> **Task objective**: From the listing below, retype exactly the line holding "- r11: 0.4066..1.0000", the line holding "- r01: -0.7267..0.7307", and the lines between them; skip everything else.

★ ★ ★ ★ ★

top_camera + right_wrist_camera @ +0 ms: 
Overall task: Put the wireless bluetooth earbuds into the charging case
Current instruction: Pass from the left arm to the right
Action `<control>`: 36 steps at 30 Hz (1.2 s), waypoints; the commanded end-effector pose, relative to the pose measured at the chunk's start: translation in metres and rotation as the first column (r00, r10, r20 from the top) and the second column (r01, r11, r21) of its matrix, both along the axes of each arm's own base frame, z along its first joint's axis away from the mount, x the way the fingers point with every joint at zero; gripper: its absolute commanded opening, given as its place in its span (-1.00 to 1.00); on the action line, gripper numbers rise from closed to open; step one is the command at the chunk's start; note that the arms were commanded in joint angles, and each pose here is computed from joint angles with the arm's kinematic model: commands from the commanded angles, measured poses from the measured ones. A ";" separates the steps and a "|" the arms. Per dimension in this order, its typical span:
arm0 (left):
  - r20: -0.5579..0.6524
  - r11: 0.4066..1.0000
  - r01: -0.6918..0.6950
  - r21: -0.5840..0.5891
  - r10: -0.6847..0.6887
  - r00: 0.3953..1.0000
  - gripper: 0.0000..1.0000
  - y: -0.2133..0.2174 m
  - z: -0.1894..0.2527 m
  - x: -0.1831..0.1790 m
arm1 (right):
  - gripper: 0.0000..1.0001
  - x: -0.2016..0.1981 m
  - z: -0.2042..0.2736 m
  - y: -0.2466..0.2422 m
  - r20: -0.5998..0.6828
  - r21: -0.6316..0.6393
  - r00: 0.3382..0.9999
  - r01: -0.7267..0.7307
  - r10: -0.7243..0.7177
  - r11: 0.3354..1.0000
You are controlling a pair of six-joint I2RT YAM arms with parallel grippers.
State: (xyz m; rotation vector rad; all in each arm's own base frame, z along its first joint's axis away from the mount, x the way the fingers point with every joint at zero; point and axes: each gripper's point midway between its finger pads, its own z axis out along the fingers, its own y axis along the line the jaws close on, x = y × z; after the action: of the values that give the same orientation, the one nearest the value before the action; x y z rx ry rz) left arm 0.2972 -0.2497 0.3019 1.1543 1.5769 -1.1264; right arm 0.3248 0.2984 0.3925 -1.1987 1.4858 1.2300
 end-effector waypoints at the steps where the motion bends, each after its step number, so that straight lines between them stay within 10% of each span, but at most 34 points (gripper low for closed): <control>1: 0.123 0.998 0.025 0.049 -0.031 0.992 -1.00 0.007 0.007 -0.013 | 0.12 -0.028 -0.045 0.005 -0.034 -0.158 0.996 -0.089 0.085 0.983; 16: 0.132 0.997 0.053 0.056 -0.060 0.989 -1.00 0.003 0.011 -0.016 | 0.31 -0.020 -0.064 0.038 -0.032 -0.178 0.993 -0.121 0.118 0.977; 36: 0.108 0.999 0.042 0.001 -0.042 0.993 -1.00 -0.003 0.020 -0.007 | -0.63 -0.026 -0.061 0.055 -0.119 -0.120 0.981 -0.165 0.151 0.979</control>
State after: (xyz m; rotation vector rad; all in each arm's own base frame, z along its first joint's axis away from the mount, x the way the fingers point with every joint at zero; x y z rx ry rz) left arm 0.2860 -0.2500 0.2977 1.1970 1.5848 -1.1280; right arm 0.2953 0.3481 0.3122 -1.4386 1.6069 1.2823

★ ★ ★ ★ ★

> **Task response**:
  - r11: 0.4066..1.0000
  - r01: -0.6918..0.6950
  - r21: -0.5840..0.5891
  - r10: -0.6847..0.6887
  - r00: 0.3953..1.0000
  - gripper: 0.0000..1.0000
  - y: -0.2133..0.2174 m
  - z: -0.1894..0.2527 m
  - x: -0.1831..0.1790 m
arm1 (right):
  - gripper: 0.0000..1.0001
  - x: -0.2016..0.1981 m
  - z: -0.2042..0.2736 m
  - y: -0.2466..0.2422 m
  - r20: -0.5998..0.6828
  - r21: -0.6316..0.6393
  - r00: 0.3382..0.9999
  - r01: -0.7267..0.7307

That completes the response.